### Exercise directions
Give the number of lines in this listing that hold "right". No other words belong in the reply.

### Material provided

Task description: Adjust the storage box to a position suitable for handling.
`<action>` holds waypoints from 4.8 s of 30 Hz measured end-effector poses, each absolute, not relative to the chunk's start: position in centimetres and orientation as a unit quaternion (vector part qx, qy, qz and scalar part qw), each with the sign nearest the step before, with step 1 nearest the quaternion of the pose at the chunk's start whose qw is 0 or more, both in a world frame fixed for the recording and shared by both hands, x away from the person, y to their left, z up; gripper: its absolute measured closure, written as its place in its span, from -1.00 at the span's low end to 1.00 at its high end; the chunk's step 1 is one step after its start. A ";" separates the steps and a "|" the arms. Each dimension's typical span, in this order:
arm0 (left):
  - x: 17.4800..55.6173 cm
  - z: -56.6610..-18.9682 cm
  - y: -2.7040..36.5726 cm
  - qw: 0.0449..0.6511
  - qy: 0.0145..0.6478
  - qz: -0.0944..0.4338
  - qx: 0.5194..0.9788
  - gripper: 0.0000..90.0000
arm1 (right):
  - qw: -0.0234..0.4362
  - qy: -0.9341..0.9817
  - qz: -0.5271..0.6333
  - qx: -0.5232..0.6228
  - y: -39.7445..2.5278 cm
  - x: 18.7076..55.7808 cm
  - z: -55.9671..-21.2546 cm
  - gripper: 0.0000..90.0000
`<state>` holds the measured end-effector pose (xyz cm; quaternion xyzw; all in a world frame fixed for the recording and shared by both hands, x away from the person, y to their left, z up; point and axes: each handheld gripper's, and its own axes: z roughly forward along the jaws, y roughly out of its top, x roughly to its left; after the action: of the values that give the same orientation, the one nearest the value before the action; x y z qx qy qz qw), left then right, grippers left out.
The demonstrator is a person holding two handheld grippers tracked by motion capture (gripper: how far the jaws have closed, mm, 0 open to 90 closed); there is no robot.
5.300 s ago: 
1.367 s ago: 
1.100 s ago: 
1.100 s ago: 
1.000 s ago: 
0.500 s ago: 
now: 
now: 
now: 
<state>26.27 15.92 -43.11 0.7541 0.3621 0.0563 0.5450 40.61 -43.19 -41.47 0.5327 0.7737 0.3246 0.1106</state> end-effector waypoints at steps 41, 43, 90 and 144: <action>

### Exercise solution
2